INSTRUCTIONS FOR THE TASK
For the data below, give again exactly the lines from the one containing "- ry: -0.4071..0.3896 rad" through the one containing "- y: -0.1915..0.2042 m", both ends included, and no others.
* * * * * * * * *
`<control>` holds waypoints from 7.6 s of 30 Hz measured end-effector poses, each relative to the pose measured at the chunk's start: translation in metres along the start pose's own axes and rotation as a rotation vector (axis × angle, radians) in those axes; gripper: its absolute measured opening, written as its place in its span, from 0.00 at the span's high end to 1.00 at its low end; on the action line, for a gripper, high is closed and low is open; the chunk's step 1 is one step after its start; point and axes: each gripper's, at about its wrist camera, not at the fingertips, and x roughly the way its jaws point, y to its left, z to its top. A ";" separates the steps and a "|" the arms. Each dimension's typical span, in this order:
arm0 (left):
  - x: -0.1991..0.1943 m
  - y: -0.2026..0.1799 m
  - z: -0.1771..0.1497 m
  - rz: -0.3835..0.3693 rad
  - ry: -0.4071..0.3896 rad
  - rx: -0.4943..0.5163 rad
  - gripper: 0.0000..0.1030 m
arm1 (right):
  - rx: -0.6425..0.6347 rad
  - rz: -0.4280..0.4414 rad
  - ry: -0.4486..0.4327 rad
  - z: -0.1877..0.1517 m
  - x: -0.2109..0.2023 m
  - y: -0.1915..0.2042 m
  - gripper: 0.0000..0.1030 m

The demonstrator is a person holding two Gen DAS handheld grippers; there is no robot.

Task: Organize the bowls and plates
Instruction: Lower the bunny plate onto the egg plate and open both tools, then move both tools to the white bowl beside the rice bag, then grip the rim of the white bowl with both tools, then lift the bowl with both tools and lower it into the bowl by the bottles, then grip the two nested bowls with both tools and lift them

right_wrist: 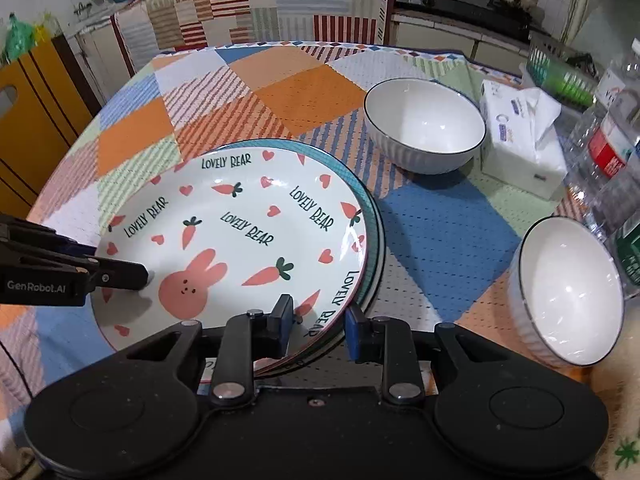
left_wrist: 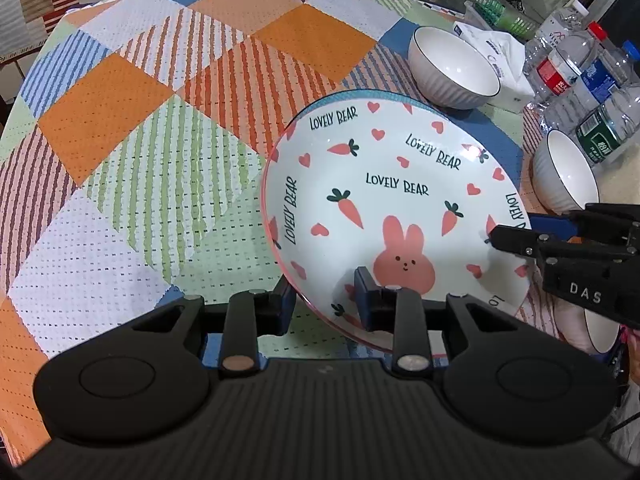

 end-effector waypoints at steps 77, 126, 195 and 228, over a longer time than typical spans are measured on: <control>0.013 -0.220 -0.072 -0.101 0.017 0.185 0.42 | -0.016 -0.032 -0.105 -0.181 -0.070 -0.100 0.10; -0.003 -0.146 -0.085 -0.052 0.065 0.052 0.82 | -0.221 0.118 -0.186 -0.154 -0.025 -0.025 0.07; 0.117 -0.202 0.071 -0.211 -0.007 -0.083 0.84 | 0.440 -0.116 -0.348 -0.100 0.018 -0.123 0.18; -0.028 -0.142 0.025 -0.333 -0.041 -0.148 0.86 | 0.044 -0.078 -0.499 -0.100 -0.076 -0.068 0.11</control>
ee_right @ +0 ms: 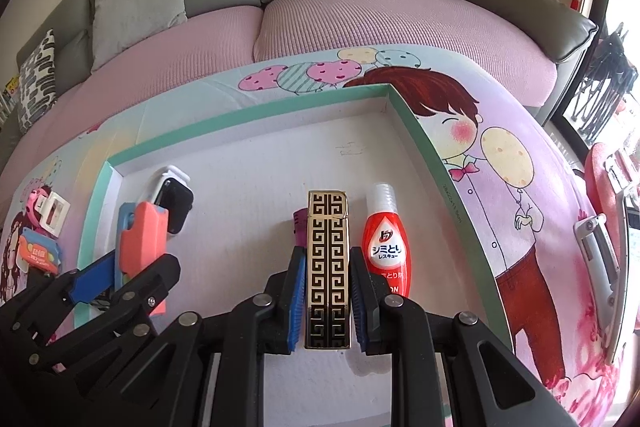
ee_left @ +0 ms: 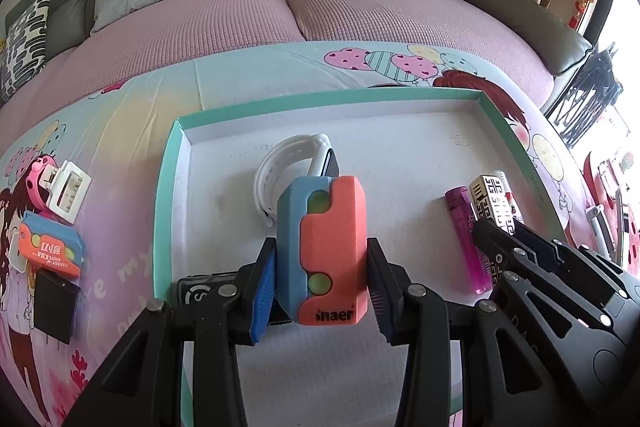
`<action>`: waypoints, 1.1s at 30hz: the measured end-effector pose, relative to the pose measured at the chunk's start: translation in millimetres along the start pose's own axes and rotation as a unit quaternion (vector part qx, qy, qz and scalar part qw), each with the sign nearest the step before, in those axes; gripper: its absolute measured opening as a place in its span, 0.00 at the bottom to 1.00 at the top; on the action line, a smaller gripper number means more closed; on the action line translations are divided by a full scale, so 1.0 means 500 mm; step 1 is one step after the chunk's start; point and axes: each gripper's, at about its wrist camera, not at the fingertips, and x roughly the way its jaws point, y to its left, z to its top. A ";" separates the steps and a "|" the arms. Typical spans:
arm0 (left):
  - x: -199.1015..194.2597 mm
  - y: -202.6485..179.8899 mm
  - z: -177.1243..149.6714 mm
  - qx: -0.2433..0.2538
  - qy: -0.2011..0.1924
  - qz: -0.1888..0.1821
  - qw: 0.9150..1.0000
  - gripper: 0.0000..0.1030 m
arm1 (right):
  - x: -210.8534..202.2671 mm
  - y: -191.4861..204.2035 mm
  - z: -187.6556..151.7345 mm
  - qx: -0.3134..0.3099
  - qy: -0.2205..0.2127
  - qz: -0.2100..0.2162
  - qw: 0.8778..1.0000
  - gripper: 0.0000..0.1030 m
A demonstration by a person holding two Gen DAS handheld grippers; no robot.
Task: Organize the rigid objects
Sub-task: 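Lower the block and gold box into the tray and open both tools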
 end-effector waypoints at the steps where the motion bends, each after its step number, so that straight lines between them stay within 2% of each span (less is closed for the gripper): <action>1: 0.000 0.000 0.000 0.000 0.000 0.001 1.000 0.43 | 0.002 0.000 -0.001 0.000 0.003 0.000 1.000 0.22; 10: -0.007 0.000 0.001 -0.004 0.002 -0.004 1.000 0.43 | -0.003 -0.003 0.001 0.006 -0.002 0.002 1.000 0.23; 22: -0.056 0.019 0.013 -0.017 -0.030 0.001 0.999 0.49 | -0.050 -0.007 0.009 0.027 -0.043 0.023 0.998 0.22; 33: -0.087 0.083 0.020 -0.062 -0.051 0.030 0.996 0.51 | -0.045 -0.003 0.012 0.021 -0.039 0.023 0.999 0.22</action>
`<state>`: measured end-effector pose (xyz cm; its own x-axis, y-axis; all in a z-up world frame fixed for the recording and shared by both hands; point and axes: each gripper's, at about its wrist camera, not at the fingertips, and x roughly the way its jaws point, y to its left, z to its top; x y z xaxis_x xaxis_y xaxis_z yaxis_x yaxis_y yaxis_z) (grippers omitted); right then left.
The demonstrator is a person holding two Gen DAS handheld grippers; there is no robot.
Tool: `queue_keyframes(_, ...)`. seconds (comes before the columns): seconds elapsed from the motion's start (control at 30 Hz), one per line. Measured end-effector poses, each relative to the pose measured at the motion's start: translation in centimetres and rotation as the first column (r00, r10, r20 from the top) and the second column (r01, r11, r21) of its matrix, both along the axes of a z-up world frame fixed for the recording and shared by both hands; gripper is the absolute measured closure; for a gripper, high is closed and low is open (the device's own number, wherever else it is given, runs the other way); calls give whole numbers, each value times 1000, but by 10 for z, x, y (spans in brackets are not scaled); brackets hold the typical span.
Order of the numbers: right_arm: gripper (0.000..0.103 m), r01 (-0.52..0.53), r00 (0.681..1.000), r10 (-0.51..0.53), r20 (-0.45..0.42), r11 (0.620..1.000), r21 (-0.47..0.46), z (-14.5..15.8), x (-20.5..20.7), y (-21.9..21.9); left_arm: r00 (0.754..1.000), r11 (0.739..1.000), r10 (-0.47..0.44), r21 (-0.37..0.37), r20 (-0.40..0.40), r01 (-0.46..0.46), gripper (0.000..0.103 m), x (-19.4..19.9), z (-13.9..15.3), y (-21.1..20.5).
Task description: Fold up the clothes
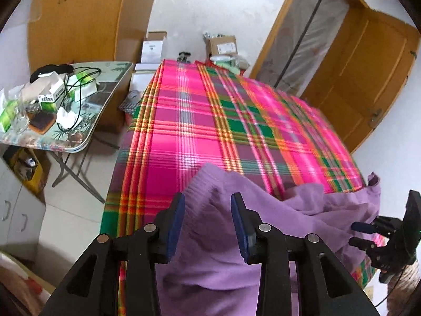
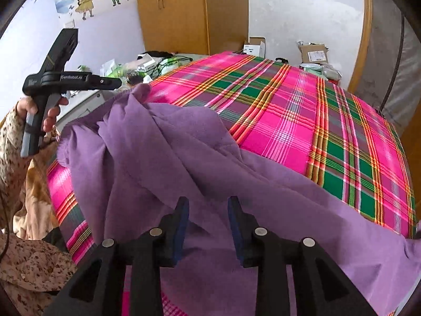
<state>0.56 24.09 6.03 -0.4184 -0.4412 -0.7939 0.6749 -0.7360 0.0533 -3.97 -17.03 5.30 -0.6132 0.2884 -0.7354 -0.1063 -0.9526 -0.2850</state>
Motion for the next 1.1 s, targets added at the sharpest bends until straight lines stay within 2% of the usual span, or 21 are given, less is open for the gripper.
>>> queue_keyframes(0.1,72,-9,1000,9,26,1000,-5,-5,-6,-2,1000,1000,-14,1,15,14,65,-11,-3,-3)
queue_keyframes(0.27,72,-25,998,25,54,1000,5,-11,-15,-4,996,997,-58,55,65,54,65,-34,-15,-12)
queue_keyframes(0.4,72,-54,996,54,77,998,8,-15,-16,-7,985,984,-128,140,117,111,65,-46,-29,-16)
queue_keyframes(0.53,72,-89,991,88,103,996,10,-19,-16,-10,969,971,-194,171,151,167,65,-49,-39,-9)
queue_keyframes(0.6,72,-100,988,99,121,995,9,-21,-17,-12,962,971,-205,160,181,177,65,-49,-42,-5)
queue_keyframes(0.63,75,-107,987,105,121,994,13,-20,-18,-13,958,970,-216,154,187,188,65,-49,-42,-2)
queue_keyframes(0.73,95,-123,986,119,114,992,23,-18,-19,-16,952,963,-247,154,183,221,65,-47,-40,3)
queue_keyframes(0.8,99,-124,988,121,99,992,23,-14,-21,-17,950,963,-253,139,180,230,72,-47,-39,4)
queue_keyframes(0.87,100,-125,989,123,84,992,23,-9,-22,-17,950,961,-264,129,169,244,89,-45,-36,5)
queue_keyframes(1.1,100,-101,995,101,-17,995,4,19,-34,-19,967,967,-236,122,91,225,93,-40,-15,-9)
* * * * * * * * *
EXPECTED ANSWER
  - ry: -0.4071..0.3896 rad
  - rx: -0.4943..0.5163 rad
  - gripper: 0.0000..0.1030 m
arm1 (right):
  - rx: -0.6425..0.6347 rad
  - rz: -0.4280..0.4414 rad
  - ry: -0.4486..0.4327 rad
  - z: -0.1877..0.1517 m
  - x: -0.2109..0.2023 m
  - y: -0.1915..0.2042 m

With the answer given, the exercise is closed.